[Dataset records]
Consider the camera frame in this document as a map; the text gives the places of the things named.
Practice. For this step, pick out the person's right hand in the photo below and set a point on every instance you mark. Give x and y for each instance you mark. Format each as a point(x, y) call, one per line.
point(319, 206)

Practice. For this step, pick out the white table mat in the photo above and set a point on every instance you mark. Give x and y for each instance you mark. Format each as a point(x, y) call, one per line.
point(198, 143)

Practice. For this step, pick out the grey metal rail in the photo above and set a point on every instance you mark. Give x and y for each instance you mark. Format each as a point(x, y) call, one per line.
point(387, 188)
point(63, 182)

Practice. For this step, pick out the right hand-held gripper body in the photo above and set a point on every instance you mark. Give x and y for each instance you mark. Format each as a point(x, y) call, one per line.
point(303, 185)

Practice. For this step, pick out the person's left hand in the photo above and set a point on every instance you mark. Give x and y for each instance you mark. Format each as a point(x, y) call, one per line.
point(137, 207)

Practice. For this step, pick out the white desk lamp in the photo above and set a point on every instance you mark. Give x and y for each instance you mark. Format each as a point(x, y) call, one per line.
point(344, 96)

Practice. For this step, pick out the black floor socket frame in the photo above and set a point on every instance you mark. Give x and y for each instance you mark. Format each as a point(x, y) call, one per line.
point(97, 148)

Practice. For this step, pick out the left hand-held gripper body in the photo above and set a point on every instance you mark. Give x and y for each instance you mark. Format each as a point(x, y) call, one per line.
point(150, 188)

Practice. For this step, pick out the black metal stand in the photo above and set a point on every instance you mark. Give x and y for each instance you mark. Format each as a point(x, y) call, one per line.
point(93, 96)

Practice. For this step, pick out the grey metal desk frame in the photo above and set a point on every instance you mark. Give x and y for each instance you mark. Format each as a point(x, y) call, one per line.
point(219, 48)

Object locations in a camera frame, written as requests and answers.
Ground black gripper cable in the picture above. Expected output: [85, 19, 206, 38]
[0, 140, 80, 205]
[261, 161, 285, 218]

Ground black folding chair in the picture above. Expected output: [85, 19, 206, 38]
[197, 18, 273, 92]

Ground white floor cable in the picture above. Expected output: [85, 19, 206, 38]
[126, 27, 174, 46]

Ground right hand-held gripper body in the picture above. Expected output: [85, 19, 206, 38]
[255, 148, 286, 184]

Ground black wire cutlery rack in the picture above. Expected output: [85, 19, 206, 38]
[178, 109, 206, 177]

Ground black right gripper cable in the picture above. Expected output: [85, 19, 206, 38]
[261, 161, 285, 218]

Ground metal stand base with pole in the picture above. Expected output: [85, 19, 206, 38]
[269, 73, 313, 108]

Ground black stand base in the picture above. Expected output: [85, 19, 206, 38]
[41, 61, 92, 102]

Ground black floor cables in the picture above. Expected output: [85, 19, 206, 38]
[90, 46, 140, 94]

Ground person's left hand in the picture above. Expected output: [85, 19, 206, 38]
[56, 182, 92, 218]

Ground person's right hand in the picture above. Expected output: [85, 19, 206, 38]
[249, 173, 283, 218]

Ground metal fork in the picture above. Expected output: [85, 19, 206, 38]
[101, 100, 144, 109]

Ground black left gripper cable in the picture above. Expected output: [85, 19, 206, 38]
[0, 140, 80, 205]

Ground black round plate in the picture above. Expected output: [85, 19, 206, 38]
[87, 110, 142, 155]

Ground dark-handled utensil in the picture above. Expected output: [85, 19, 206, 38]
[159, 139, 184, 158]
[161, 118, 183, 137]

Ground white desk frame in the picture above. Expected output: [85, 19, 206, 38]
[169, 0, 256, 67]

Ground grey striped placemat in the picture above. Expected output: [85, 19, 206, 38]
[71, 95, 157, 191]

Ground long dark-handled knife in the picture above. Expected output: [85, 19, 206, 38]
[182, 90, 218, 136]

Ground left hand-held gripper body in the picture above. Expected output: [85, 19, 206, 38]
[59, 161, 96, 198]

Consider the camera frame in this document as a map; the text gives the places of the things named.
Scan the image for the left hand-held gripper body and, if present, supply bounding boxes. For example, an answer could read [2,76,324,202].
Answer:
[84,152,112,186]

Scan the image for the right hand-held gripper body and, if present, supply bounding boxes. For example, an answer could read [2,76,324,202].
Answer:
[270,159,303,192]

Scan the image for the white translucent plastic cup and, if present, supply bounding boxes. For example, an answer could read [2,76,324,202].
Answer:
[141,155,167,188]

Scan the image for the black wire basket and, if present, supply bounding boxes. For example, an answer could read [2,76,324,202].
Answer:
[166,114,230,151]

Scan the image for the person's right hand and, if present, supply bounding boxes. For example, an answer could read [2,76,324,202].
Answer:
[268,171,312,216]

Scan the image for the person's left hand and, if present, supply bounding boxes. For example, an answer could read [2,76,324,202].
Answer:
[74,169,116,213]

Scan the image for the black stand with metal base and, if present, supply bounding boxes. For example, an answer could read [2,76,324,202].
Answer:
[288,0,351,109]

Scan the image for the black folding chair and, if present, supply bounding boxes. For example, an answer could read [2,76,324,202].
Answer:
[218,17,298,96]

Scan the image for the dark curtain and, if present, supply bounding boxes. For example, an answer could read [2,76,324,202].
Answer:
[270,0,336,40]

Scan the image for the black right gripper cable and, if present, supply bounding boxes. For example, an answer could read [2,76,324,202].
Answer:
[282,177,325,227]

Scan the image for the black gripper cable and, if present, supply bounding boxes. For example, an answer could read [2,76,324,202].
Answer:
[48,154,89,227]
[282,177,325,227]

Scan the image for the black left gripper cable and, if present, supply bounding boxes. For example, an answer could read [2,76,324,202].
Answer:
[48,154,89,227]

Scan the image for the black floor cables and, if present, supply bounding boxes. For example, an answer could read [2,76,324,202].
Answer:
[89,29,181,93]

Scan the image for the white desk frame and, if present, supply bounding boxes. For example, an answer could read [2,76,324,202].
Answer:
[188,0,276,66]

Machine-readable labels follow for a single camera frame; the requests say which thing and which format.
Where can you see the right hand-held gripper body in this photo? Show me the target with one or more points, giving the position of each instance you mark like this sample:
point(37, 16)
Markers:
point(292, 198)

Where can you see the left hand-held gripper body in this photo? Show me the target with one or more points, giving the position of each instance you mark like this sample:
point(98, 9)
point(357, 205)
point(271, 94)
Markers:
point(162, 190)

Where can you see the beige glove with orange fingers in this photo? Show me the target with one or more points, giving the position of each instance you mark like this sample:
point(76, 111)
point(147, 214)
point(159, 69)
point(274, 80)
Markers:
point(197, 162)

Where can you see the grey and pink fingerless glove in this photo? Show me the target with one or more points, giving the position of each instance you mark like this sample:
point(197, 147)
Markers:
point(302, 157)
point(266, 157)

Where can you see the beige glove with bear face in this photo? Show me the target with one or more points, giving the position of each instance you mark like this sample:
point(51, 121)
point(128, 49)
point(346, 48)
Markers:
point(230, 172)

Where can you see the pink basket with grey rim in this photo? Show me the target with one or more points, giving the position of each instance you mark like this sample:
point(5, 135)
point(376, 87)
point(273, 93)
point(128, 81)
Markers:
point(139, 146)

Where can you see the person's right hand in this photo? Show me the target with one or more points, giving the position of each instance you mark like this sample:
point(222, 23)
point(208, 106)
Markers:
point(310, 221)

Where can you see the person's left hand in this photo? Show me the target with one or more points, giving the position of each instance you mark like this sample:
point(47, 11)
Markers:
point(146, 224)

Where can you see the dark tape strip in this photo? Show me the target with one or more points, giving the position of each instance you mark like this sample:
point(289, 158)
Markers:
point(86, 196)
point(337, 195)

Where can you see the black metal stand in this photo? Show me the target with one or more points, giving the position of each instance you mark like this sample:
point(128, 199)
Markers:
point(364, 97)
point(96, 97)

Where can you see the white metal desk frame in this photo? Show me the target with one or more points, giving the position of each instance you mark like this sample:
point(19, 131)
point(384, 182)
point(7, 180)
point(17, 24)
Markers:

* [To do]:
Scan the entries for lines with the string "requests". Report only how many there are.

* [Written answer]:
2